(Problem details): Write out exactly the lines of the material below, beginning at the top and ending at the line that contains "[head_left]".
# # # # # # #
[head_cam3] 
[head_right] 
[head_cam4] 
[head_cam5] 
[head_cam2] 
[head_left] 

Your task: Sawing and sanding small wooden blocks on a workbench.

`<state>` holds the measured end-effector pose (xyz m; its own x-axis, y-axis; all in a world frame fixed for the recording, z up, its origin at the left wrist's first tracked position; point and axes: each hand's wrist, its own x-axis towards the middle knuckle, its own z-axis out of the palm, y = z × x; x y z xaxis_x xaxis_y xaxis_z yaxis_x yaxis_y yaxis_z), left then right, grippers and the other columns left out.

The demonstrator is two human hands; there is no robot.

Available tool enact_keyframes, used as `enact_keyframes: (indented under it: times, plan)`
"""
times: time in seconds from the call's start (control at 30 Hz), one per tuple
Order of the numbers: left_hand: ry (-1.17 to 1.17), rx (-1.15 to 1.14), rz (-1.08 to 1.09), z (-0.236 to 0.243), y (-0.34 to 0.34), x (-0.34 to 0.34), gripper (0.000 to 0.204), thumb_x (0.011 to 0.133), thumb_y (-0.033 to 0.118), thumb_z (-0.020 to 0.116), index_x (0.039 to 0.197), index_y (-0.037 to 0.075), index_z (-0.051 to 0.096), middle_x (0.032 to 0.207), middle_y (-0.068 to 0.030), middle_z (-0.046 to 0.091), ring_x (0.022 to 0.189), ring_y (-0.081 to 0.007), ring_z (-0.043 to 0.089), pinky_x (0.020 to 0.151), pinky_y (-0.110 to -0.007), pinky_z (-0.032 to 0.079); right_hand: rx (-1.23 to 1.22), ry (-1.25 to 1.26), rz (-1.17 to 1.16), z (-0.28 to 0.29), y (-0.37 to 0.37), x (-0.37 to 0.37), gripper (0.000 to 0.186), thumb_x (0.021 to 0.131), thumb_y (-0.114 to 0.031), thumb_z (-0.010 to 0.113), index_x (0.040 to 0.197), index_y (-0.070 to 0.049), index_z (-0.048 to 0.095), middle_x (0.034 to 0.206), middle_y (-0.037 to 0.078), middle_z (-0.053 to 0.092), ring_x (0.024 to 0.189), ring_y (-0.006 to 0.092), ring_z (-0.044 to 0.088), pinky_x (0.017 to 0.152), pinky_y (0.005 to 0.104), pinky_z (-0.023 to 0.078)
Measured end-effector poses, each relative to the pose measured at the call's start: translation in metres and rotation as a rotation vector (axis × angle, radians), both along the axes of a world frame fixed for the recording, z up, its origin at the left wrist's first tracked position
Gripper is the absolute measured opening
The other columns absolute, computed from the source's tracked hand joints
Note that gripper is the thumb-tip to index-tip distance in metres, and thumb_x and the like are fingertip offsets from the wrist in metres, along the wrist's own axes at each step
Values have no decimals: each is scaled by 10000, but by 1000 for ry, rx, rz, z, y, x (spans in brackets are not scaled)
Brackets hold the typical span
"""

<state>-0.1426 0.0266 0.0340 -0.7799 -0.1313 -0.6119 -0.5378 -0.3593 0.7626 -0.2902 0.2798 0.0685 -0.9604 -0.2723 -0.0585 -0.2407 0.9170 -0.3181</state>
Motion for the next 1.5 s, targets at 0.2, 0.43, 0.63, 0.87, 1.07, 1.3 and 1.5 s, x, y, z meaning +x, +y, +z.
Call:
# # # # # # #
(Task result):
[head_cam3] 
[head_right] 
[head_cam4] 
[head_cam5] 
[head_cam2] 
[head_left] 

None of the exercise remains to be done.